Eight teams are returning from last year’s tournament…Denver, North Dakota, St. Cloud State, Minnesota State, Minnesota, Quinnipiac, Providence, Boston College.
Six teams are making it three-tournaments-in-a-row (since 2013)…Denver, North Dakota, St. Cloud State, Minnesota State, Minnesota, Boston College.
Four teams have a 4-tournament-streak (since 2012)…Denver, North Dakota, Minnesota, Boston College.
Boston College has the third-longest current streak at 6 straight tournaments (since 2010).
Denver has the second-longest current streak at 8 straight tournaments (since 2008).
North Dakota has the longest current streak, with 13 consecutive tournament appearances (since 2003) [but North Dakota has not won the title since 2000].

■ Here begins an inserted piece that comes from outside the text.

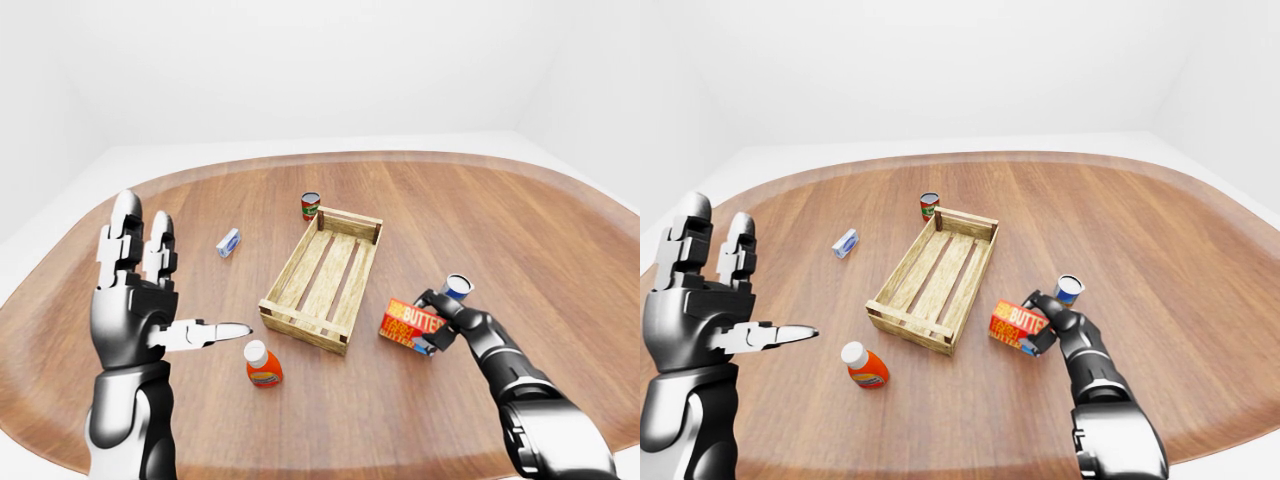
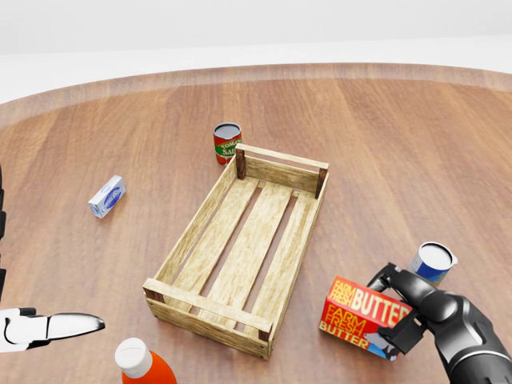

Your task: Pick up the butter and put it in the tray.

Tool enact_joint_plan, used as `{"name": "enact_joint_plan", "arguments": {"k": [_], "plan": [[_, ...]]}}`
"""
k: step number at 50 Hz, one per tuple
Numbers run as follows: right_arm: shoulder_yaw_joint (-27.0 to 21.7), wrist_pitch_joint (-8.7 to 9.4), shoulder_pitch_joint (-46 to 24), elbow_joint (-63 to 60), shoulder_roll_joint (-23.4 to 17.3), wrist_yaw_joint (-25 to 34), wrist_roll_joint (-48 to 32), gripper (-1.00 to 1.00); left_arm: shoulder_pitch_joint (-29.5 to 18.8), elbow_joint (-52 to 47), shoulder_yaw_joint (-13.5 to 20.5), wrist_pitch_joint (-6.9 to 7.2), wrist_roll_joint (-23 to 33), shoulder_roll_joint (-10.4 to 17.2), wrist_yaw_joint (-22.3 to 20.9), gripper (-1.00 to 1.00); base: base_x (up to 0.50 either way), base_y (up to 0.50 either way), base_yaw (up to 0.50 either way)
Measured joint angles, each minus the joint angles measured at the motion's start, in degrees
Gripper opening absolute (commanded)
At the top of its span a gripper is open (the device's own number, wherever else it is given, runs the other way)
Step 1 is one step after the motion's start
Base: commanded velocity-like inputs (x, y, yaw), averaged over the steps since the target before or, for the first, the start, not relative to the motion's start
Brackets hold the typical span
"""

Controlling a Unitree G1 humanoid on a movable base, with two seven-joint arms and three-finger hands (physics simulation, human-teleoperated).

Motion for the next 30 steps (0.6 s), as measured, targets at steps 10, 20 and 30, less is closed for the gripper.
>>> {"name": "enact_joint_plan", "arguments": {"k": [10,20,30], "plan": [[-1.0,0.00,4.9,-15.3,-0.1,5.0,-3.9,-1.00,0.2,-0.5,0.1,0.00,-0.1,-0.1,-0.1,1.00,0.00,0.00,0.00],[-2.2,0.00,8.7,-30.3,0.3,11.9,-10.2,-1.00,0.4,-0.7,0.1,0.00,-0.1,-0.2,-0.3,1.00,0.00,0.00,0.00],[-2.8,0.00,8.5,-39.9,0.9,18.1,-16.3,-1.00,0.3,-0.2,0.1,0.00,-0.2,-0.2,-0.3,1.00,0.00,0.00,0.00]]}}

In this year’s tournament, the team with the all-time least tournament appearances (2 appearances), is a team from my hometown of Rochester, NY – Rochester Institute of Technology. RIT won a D-2 and a D-3 hockey title (in the mid-1980s), and the men’s team has been a D-1 team since 2005-06. The Tigers’ best season was 2010, when they made it to the Frozen Four. The school just built a larger arena for the team, going from a 2,100-seat arena to a 4,300-seat arena, the Gene Polisseni Center, on-campus in Henrietta, NY.

2015 Frozen Four schedule
The Frozen Four will take place 2 weeks later (Thur. Apr.9-Sat. Apr.11th), at the TD Garden (capacity 17,565) in Boston, Massachusetts. Semifinal games on Thursday April 9, and the Final is on Saturday April 11th at 7:30 pm ET.

Last season’s final
Union College won last year’s [2014] Frozen Four, their first D-1 men’s ice hockey title, (but the Dutchmen did not qualify for the 2015 tournament). The final last year was a 7-4 thriller, with Union College (a Division I team since only 1991), beating perennial powerhouse Minnesota, before a sell-out crowd at the Wells Fargo Center, in Philadelphia (attendance: 18,742). The score was 5-4 to Union with about 4 minutes to go, when Union scored two unanswered goals, {see this report + 1-minute highlights video, from the NHL.com site from April 13, 2014, Union beats Minnesota 7-4 to win NCAA hockey title (by Adam Kimelman at nhl.com).

On the map page
In the long horizontal chart at the top-center-right of the map page, the 16 teams in the 2015 tournament are listed by average attendance (2013-14 home regular season attendance), along with conference, location [of arena], arena seated capacity, 2013-14 percent-capacity, Division I men’s ice hockey titles won (with last title noted), Frozen Four appearances (with last one noted), and all-time Division I Tournament appearances (the Minnesota Golden Gophers have the most D-I tournament appearances, with 36).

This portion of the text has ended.